I write, read and review, I blog frequently and love anything to do with books and writing, including editing. I am a Book Nerd and I wear that badge with pride.  http://coffee2words.wordpress.com

Featherfoot - Victoria  Collins

Featherfoot is primarily set on a fantastical island that has a tribe of natives who believe in being close with nature and the Earth. Things in their lives seemed simple, yet strangely complex (like nature I suppose) the more you were exposed to the story.

There were elements of mysticism and magic, or windweaving as it's called in the story, that helped to throw some complications into the villagers lives.

I didn't relate to Ria very much. She seemed too child-like and innocent, yet strangely knew what to do at times when needed. I did like Noni, she was quite amusing and sad and a welcome relief from the seriousness of the other characters.

Oren was an interesting character to me. He was the source of much conflict. His internal struggles were intricate and detailed and rather intriguing, and when you added to that the fact that he was exiled and his abilities as a windweaver, well I think he was a great character.
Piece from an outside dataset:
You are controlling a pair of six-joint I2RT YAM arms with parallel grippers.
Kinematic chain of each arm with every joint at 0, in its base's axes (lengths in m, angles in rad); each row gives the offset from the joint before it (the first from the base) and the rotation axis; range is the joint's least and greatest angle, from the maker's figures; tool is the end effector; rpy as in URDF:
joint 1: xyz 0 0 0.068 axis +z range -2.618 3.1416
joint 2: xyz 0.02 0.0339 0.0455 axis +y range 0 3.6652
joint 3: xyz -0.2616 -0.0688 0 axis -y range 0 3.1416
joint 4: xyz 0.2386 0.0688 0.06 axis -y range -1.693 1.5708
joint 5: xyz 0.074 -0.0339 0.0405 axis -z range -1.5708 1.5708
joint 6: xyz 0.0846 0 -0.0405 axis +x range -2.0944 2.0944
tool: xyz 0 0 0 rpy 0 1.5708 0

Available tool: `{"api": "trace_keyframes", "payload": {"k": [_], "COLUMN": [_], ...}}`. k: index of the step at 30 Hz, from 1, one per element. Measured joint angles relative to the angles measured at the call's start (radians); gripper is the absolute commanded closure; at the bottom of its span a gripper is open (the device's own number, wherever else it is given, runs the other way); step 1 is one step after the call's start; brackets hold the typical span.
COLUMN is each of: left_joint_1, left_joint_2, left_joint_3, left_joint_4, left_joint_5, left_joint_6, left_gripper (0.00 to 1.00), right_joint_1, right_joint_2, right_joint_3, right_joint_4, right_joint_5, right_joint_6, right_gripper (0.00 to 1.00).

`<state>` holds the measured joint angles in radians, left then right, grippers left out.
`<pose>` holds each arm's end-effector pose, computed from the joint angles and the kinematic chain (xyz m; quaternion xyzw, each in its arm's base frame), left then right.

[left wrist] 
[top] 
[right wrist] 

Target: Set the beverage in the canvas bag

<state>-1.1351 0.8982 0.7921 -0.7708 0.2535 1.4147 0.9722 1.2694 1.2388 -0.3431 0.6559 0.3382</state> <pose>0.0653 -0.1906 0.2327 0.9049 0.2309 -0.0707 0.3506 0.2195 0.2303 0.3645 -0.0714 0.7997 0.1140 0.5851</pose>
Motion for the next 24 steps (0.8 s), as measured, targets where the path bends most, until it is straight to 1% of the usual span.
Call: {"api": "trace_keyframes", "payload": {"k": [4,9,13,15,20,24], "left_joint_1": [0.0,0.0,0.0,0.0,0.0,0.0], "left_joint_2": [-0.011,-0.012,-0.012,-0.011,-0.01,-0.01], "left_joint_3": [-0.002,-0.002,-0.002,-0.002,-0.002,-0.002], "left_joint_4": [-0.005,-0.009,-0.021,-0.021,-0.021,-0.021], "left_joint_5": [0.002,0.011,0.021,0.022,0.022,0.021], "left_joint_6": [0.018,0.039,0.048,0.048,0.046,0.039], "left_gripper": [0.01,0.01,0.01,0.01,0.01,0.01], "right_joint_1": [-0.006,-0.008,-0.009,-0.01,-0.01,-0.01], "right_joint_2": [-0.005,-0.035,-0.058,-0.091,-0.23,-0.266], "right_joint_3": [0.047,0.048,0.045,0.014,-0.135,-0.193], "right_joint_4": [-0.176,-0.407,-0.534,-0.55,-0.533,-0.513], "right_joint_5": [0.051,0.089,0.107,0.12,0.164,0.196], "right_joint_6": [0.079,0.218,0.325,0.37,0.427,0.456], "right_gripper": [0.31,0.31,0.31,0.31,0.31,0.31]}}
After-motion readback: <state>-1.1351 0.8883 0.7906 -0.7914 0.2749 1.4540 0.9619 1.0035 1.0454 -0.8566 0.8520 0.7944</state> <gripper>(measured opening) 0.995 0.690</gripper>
I liked his duality.

As the story unfolded I got a little lost on timing, I felt it didn't have a rigid enough feel of time passing, it seemed very fluid, and that meant I struggled to work out how long things should take them, the journey's were out of context to me because of this.

Ultimately, I enjoyed reading the story, even if the poetic writing style irritated me to being with (I wanted to capitalise all the new lines!) I liked a number of the characters and felt that the pacing was pretty good.

A few things I noticed:
There were some formatting issues with text size on the kindle - 1% - 'Their's is a coastline...' 5% - 'Ria and me don't like the village...' and a few other times later in the book. Minor detail, but worth mentioning.

I found the use of shit, crap and fuck to be a bit jarring. The language used by the locals seemed quite sedate and old-world but the new swear words didn't fit. I would have liked to see some interesting turns of phrase instead to illustrate their meanings rather than cheapening their language with our crude expleetives.